Likewise, it wouldn’t be too much of a stretch of the imagination for classic car specialists to recreate especially rare parts through the wonders of 3D printing. Nissan is already using unconventional low-volume production techniques to reproduce parts for the R32 Skyline GT-R, and there are enthusiasts who are enlisting the help of 3D printing hobbyists to produce out-of-production replacement parts for old jalopies.
Even as the costs for carbon-fibre and 3D printing manufacturing technologies come down, it is still unlikely that it would be able to close the cost gap and economies of scale the automotive industry is demanding nowadays.
Things aren’t all that better in the realm of high-end exotics where double-ton electric cars are proving that weight is just a number and outgunning its double-ton-capable supercar rivals on the strip. Not to mention hefty hybrid performance cars have proven its worth over its lighter and more traditional contemporaries.

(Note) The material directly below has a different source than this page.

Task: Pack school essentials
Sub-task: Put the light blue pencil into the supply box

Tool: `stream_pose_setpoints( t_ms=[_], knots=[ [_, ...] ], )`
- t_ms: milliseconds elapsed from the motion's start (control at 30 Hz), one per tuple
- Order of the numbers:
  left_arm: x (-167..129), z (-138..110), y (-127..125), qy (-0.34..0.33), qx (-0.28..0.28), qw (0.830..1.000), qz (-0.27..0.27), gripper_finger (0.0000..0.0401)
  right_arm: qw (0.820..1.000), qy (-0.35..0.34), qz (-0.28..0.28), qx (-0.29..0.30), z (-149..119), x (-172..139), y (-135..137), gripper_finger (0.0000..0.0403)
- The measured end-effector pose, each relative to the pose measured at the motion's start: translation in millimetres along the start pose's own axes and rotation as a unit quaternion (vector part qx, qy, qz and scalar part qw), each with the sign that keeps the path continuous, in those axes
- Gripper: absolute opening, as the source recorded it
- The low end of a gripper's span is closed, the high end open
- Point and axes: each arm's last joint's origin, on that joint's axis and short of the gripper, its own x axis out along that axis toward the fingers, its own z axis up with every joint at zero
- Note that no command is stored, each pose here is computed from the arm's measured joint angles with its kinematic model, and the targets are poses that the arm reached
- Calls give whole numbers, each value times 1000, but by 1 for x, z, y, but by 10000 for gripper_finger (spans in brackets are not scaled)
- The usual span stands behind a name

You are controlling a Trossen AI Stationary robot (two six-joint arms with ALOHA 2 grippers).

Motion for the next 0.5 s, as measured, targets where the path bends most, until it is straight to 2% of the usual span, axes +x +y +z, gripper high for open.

Even Porsche is fitting magnesium bits to its lightweight 911 GT3 RS rather than carbon-fibre.
Ironically, the “hands-on” process of producing carbon-fibre is almost a modern-day rendition of the traditional skills and methods of the coachbuilding industry.
Furthermore, 3D printing allows today’s engineers to easily produce more intricate and thoroughly designed parts for classic cars than what was afforded back in its day. The possibilities these new technologies bring to the classic car world is endless. Where volumes are low, price expectations are higher, and flexibility being an asset, the possibilities are far greater to make a difference.